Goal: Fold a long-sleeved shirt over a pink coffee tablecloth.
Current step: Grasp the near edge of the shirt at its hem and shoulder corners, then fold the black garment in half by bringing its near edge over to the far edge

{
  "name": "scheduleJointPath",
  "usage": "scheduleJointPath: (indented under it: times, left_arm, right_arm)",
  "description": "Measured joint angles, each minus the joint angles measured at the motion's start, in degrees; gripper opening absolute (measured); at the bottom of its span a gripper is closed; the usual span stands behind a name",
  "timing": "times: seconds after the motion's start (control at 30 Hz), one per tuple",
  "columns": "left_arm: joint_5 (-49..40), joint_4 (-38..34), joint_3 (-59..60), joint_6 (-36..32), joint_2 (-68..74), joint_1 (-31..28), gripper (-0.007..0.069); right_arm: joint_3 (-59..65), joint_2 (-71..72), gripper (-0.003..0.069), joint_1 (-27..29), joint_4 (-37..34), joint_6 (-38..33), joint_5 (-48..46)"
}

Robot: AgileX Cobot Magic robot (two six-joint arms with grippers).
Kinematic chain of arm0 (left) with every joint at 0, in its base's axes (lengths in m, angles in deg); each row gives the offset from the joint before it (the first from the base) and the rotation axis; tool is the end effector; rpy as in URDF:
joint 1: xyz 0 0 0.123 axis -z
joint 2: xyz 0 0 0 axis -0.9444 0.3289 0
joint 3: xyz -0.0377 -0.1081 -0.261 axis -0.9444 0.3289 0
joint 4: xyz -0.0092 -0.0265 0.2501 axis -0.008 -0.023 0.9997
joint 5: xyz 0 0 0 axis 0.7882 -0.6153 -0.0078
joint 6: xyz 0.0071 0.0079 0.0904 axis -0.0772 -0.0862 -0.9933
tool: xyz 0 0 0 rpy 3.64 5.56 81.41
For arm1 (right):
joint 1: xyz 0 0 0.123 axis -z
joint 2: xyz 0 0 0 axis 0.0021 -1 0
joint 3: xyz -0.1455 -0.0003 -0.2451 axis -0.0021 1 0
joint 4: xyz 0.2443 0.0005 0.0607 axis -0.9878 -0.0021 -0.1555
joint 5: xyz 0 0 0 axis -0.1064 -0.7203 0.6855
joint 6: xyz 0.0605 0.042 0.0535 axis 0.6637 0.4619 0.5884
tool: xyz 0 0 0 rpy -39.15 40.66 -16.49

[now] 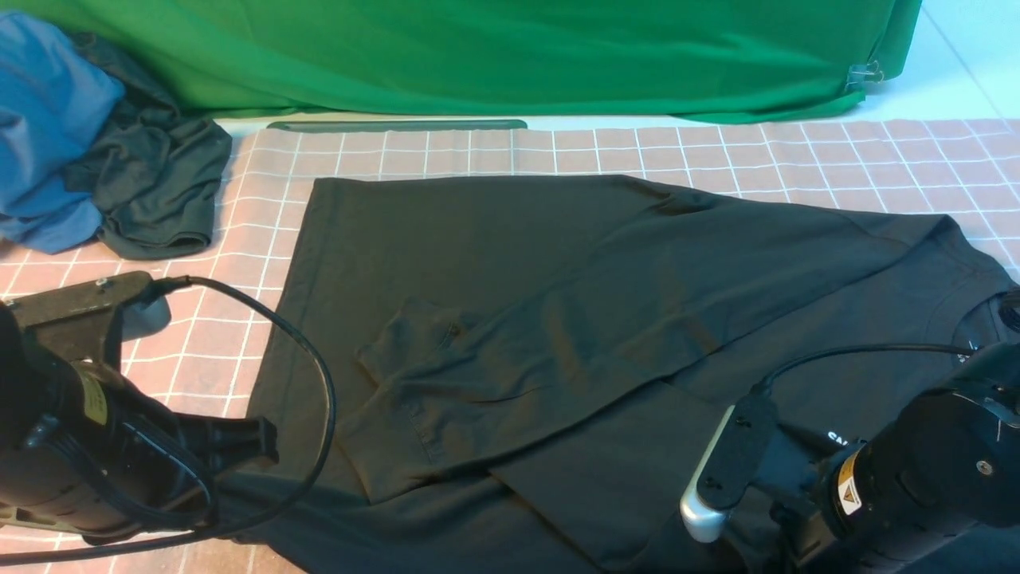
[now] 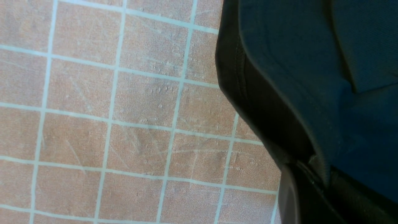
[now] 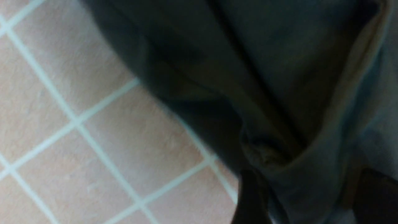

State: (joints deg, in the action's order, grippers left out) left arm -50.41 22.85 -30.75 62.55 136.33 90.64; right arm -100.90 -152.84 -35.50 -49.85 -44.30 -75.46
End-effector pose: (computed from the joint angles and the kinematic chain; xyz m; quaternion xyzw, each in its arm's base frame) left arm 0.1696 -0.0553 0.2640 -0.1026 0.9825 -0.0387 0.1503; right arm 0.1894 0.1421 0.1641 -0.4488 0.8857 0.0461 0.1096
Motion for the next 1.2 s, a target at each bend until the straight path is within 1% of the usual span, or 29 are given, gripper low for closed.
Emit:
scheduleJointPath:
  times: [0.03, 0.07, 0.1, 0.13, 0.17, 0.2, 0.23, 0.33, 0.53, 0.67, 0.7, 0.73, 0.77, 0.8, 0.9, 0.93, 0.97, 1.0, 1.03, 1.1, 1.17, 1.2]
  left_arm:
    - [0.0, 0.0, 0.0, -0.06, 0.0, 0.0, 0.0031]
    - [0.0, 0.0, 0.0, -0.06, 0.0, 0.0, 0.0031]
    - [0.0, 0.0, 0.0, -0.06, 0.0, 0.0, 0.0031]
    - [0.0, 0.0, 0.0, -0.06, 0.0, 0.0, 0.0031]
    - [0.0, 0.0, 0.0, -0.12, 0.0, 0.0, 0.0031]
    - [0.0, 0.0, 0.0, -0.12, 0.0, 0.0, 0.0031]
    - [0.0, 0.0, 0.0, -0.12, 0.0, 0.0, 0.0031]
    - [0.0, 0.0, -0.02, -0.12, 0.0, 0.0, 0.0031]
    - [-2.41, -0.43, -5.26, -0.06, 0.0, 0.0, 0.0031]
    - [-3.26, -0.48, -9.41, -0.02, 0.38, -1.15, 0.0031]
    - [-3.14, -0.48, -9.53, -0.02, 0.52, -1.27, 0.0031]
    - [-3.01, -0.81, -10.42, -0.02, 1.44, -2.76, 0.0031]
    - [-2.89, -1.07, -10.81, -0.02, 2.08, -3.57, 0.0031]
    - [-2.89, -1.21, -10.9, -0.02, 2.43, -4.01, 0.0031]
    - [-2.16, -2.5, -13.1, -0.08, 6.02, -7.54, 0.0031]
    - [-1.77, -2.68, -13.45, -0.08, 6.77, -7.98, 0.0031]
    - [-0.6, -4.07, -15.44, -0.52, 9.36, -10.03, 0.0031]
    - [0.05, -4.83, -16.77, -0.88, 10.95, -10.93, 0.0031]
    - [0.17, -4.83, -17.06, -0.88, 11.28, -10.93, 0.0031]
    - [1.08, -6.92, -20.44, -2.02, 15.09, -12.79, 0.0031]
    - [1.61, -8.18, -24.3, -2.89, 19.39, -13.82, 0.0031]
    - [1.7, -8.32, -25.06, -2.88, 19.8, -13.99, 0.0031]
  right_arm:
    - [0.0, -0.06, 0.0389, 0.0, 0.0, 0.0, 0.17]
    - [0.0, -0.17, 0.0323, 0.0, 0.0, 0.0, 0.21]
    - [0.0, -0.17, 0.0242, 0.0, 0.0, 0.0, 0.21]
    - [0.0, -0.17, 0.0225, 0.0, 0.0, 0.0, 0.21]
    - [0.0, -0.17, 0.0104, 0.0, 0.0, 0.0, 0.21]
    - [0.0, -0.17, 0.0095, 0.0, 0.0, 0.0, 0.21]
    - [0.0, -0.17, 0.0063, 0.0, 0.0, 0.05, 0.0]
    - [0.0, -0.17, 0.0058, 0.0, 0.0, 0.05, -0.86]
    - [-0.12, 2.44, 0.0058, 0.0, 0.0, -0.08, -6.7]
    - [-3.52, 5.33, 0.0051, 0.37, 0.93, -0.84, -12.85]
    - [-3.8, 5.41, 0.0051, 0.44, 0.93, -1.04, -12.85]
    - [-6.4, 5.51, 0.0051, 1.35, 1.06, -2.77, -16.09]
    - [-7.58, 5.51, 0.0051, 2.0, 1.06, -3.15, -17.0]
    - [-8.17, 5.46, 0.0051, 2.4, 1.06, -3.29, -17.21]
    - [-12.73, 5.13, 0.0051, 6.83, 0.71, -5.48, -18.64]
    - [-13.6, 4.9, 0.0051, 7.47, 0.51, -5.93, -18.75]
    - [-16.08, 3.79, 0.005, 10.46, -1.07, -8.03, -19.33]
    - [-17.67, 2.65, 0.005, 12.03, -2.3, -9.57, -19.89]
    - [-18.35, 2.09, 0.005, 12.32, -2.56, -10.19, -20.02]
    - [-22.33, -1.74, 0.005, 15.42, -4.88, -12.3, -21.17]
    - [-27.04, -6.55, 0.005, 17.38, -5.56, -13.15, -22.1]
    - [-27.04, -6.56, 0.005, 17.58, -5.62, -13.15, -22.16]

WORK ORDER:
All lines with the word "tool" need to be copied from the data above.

RESULT FOR THIS EXERCISE:
Kinematic chain of arm0 (left) with every joint at 0, in its base's axes (lengths in m, angles in deg); each row gives the offset from the joint before it (the first from the base) and the rotation axis; tool is the end effector; rpy as in URDF:
tool: xyz 0 0 0 rpy 3.64 5.56 81.41
tool: xyz 0 0 0 rpy -39.15 40.66 -16.49

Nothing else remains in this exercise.